Transfer Pricing (TP) Regulations in India were introduced in 2001 for curbing tax avoidance by laying down norms for computation of income arising from international transactions or specified domestic transactions(“SDTs”) having regard to the “arm’s length price”. Transfer pricing basically is the setting of price for transactions between holding and subsidiary company either domestic or international.

Key features of the TP Regulations

  • every person who has undertaken an international transaction with an associated enterprise shall maintain information and contemporaneous (meaning in the same period of time) documentation as prescribed under the Rules
  • every person who has entered into an international transaction during a previous year shall obtain an Accountant’s Report and furnish such report on or before the e-filing of the income tax return which is 30th November following the end of the financial year.
  • Stringent penalties have been prescribed for non-adherence to the TP Regulations

Transfer Pricing Planning

In order to avoid any issues with the compliance of TP regulations one must make sure to study all transactions well and take all necessary steps to mitigate any non-compliance issues. Therefore, prior to taking on any international transactions or specified domestic transactions with its associated enterprise it is essential that the transaction is evaluated, structured and planned specifically considering the transfer pricing impact.

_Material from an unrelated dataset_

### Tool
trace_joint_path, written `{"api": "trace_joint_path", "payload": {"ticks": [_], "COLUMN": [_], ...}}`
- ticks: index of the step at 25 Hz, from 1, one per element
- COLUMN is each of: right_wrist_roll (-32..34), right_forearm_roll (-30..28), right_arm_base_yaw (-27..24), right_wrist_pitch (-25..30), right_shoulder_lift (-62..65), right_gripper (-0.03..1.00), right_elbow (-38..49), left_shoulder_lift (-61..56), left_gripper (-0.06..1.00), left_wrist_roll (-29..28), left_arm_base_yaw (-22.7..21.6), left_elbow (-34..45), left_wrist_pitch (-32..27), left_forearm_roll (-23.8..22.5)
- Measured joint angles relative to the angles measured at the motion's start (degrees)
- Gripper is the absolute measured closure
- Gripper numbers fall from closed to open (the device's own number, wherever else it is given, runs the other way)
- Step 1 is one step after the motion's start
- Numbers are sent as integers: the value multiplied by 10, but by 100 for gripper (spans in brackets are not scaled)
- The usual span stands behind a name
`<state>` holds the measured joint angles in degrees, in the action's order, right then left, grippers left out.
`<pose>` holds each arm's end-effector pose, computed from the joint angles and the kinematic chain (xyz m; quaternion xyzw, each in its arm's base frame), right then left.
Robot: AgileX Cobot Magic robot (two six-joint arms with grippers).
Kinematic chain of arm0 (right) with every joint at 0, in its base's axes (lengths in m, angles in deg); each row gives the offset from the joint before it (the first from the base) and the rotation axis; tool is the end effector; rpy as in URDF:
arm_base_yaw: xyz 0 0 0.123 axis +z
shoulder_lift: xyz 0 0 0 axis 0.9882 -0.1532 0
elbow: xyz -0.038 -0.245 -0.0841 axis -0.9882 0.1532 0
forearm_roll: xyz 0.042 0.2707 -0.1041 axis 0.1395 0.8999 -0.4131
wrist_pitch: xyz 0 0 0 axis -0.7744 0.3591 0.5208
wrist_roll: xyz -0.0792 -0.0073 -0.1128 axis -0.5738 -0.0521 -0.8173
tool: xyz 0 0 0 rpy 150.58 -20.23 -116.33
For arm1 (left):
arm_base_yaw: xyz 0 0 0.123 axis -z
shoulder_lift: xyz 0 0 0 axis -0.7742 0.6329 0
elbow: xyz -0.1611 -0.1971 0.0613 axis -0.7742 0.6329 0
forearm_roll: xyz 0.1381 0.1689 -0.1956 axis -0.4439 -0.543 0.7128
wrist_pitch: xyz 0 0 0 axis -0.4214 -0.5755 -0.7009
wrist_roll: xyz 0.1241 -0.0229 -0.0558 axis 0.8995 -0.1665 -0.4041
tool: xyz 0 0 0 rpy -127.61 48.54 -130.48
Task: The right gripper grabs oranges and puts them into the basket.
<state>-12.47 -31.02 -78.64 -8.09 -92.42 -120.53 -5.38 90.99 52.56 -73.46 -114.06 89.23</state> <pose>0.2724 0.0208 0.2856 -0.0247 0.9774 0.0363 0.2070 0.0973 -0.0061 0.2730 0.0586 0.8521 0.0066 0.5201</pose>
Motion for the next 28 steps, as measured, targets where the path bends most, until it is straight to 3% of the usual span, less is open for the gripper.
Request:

Planning approach is fact specific and would cover the following:

  • supply chain Re- engineering
  • new transactions planning
  • structuring cost sharing arrangements domestic and international inter-company transactions
  • comparability/ economic analysis
  • preparation of inter-company agreements from a transfer pricing perspective documentation
  • process set up and integration

Transfer Pricing Documentation

The burden of demonstrating the arm’s length nature of the international transactions rests on the taxpayer. Indian Income Tax Act, 1962, prescribes thirteen mandatory documents in this regard and requires the taxpayer to maintain documentation contemporaneously. Some of the requirements are general in nature while others are more specific to the relevant international transactions.

Documentation approach is non-standard and in-fact specific or unique for each assesse to ensure practical and robust defence during TP Assessments.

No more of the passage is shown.